The reply should hold only the lines below beginning at the one with "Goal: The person" and ending at the one with "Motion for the", copied exactly, with every picture left out.
::::::
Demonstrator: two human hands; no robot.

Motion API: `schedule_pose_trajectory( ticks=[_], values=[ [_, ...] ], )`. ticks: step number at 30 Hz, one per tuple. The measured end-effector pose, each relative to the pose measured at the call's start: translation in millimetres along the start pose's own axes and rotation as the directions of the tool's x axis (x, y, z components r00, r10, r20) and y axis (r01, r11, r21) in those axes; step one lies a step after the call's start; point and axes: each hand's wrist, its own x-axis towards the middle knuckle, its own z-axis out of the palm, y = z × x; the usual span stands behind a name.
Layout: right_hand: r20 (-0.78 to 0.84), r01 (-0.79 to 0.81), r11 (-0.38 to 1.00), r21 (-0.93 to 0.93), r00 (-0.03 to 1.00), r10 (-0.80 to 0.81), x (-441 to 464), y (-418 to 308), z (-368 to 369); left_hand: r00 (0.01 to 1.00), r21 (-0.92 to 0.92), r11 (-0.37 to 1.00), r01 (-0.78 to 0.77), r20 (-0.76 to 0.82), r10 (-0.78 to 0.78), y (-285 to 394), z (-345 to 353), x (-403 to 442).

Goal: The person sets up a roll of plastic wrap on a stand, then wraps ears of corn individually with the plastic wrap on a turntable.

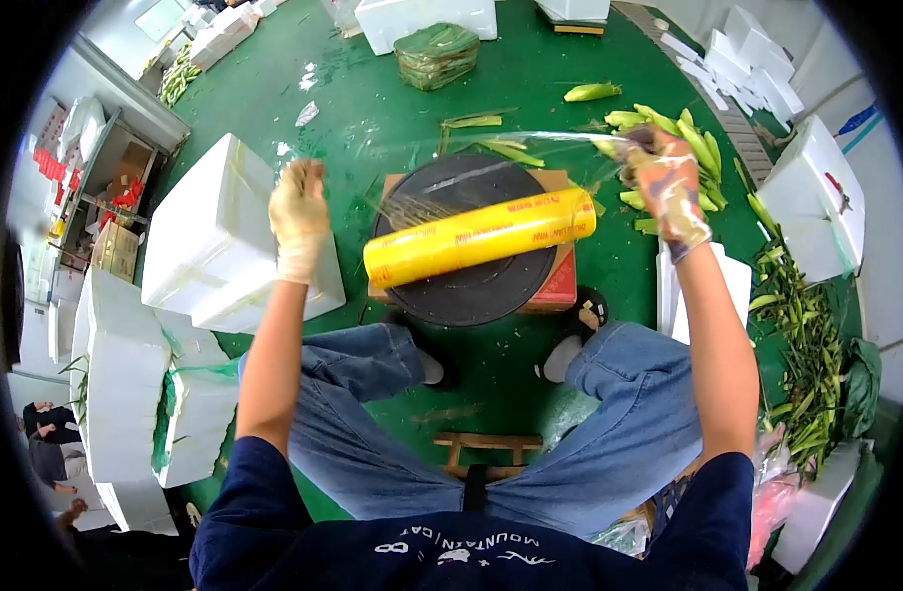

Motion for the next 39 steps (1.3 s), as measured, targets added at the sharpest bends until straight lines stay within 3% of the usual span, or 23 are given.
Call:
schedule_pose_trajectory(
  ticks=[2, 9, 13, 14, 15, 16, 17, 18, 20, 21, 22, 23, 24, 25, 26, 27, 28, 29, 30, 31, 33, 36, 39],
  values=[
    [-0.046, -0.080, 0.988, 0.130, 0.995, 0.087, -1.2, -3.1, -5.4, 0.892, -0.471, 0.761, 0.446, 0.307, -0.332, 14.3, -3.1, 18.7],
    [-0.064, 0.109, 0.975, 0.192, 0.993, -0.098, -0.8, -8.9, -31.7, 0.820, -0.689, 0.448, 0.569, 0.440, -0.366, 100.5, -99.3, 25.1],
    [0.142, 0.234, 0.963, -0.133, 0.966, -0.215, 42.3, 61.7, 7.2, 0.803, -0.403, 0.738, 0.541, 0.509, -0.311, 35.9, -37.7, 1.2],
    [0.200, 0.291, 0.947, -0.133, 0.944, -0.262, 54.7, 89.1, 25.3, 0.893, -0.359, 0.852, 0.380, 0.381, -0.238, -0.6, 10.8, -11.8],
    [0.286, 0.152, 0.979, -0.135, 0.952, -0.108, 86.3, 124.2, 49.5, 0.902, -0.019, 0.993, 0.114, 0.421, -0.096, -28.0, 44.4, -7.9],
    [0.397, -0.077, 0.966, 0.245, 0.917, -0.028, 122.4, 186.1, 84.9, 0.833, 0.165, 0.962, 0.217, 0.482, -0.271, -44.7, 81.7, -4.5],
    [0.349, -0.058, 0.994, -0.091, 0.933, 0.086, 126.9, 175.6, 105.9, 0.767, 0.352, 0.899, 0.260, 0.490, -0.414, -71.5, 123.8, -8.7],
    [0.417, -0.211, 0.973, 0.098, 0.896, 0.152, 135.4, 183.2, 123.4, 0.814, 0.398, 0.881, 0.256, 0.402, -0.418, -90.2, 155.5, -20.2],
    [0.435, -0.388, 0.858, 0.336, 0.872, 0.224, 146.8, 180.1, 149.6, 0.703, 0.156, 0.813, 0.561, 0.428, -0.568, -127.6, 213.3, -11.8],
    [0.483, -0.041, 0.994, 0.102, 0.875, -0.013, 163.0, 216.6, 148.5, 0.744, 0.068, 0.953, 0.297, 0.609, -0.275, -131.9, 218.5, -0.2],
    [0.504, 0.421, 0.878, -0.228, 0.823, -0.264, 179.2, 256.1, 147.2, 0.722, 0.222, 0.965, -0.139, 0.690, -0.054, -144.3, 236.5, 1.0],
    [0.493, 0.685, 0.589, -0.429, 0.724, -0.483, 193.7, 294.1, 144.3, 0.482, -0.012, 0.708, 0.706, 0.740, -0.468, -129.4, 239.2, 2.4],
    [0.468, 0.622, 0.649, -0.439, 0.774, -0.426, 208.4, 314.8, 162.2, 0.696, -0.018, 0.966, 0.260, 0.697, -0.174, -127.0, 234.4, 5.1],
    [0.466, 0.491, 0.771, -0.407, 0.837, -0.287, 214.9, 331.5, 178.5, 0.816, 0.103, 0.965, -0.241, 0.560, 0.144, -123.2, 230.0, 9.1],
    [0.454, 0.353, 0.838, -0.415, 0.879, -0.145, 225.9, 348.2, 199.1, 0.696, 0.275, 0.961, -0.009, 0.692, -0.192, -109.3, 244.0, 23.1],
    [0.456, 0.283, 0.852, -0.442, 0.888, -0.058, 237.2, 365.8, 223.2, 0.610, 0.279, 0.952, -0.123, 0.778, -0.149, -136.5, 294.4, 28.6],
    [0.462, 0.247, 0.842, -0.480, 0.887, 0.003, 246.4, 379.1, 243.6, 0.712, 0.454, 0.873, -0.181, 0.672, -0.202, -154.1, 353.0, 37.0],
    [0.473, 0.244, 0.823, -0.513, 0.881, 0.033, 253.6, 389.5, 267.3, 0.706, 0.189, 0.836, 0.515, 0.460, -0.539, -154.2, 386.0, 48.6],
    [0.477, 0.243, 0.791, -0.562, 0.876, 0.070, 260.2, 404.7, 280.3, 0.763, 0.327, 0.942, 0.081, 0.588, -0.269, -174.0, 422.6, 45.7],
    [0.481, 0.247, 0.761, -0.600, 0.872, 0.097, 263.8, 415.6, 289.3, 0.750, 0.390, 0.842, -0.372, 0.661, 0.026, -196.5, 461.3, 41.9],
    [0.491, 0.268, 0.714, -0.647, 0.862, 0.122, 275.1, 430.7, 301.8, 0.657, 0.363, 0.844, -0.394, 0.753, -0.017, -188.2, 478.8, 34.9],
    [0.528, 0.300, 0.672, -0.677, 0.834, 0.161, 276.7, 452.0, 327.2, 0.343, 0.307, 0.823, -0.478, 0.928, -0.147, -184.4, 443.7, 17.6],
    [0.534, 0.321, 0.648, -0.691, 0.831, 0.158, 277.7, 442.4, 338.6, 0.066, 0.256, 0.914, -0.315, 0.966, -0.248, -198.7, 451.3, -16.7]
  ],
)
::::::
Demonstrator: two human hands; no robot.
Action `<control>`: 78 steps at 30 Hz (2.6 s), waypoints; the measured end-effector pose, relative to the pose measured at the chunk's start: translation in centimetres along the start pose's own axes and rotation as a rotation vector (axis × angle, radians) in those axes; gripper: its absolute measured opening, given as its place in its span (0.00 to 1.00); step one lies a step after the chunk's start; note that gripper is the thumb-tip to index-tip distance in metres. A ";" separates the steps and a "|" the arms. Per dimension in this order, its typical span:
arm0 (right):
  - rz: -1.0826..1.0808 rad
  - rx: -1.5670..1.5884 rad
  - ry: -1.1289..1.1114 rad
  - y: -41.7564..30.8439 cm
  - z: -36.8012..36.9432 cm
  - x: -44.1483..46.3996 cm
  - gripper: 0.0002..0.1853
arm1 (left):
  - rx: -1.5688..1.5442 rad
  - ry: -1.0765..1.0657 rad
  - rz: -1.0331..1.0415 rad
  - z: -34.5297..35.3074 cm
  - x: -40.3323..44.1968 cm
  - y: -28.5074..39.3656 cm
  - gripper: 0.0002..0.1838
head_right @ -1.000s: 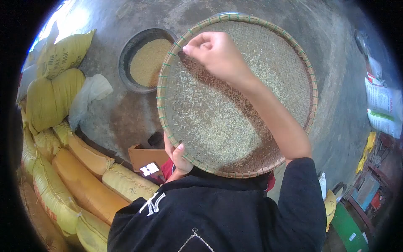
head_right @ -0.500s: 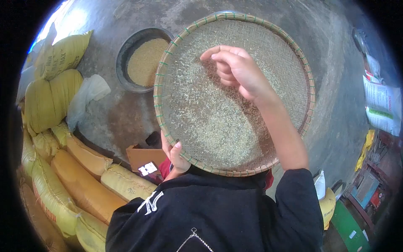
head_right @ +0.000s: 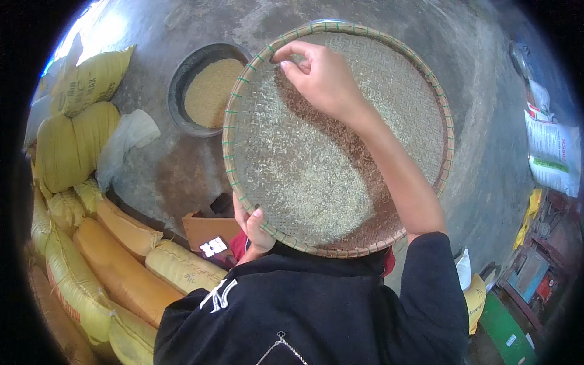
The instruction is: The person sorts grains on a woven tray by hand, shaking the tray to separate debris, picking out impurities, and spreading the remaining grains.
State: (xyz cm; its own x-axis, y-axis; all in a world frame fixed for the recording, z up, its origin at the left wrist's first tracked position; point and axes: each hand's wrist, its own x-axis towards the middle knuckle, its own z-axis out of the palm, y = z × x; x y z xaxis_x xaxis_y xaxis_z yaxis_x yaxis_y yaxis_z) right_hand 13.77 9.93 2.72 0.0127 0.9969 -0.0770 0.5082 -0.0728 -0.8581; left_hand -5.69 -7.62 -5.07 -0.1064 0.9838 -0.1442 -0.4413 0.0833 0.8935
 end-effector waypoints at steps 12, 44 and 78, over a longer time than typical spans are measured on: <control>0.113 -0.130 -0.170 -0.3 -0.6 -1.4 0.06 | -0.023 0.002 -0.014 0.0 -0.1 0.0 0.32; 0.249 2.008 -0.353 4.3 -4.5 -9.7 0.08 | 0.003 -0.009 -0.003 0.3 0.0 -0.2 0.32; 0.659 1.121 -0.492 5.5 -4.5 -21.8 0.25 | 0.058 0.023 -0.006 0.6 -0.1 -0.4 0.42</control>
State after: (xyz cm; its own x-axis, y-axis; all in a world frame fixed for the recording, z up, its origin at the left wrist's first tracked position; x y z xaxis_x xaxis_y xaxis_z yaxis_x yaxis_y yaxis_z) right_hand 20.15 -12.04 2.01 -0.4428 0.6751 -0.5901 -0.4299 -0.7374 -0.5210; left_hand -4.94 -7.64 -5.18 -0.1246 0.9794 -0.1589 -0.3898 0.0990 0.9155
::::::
Result of this task —
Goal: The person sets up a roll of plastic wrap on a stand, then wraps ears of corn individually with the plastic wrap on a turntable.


Motion for the next 39 steps (1.3 s), as measured, targets added at the sharpest bends until straight lines stay within 3% of the usual span, or 23 are given.

The output contains nothing more.